Choose 2-4 servings per day
A serving is:
1/2 cup canned fruit
1 small fresh fruit
2 Tbsp dried fruit
1 cup of melon or raspberries
1 1/4 cup of whole strawberries

Milk and Dairy
Milk products contain a lot of protein and calcium as well as many other vitamins. Choose non-fat or low-fat dairy products for the great taste and nutrition without the saturated fat.
Choose 2-3 servings per day
A serving is:
1 cup non-fat or low-fat milk
1 cup of yogurt
1 oz cheese
¼ cup cottage cheese

Meat and Meat Substitutes
The meat group includes beef, chicken, turkey, fish, eggs, tofu, dried beans, cheese, cottage cheese and peanut butter. Meat and meat substitutes are great sources of protein and many vitamins and minerals. Choose from lean meats, poultry and fish and cut all the visible fat off meat. Keep your portion sizes small. Three ounces is about the size of a deck of cards.
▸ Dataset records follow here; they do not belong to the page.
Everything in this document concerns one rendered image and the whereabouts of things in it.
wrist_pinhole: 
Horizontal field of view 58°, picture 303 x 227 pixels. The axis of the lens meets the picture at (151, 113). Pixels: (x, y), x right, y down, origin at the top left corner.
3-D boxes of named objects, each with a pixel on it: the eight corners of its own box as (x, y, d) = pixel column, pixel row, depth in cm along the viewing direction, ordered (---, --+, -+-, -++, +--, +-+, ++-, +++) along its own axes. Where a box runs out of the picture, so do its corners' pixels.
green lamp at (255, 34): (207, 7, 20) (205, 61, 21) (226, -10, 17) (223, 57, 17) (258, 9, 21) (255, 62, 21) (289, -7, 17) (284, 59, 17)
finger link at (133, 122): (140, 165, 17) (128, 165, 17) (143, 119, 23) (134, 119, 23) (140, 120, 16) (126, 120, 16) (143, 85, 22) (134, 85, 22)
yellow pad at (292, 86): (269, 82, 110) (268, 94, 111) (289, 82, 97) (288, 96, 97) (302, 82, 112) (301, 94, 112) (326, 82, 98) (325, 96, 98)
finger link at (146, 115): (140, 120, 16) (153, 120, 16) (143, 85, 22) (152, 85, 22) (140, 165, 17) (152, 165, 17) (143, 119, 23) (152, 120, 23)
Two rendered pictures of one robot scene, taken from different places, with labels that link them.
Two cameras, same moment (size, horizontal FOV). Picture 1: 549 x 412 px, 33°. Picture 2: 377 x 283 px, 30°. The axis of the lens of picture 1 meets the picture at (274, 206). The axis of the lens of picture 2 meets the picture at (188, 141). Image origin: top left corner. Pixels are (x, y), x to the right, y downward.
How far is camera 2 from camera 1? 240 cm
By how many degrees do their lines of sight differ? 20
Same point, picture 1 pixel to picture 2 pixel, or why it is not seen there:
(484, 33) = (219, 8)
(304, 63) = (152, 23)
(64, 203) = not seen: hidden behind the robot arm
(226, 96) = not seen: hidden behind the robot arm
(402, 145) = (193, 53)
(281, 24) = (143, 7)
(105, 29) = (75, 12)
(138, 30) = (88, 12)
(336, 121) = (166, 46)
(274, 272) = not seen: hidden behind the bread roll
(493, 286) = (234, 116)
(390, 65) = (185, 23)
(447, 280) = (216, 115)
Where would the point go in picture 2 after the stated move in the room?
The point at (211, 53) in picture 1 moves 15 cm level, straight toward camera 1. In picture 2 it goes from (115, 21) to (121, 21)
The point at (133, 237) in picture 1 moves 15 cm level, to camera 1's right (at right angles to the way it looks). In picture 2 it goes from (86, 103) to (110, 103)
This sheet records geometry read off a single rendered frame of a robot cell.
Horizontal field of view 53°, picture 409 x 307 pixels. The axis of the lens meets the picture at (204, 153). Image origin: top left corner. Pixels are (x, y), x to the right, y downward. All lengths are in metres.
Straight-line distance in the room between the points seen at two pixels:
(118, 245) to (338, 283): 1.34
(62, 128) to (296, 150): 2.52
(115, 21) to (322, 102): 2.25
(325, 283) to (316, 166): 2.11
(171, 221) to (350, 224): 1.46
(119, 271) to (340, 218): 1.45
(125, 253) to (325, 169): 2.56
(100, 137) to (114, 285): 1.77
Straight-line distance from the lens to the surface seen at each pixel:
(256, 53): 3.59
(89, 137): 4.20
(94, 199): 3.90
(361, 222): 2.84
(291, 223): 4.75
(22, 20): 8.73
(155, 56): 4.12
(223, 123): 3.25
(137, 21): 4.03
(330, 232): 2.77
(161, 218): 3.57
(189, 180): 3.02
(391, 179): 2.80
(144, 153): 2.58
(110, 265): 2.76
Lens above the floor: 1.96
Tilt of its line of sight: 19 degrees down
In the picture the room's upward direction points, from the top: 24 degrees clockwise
You only need 4-6 ounces for the whole day.
Choose 4-6 oz per day . This would only amount to about 2 servings a day.
1/4 cup cottage cheese
1 egg
1 Tbsp peanut butter

Fats, Sweets, and Alcohol
Things like potato chips, candy, cookies, cakes, crackers, and fried foods contain a lot of fat or sugar. They aren't as nutritious as vegetables or grains. Keep your servings small and save them for a special treat.
Serving sizes include:
1/2 cup ice cream
1 small cupcake or muffin
2 small cookies

6 comments:

Sari said...

Whoooho! I got 112 as my grand total for the week and I get a book! (Mom bribed me)! My total overall is 365!

Sari said...
This comment has been removed by the author.
Sandra Lyon said...

I thought I had a bad week but when it was all added up I had 124. My grand total is 458. I didn't reach my goal of 130, but came close. Maybe next week. I did get a point every day for the food pyramid so that helped. I started of the week with exercise but that fizzled by Wednesday. Sari says she's going to get my heart to racing every day this week though!

The Leavitts said...

Not my best week again but I came out with 116 points. That gives me a total of 480 points.

melinda said...

82...total 304 :)

meliscrzy said...

ok, here comes my catch up... week 4 I came in with 123, bringing my total to 462.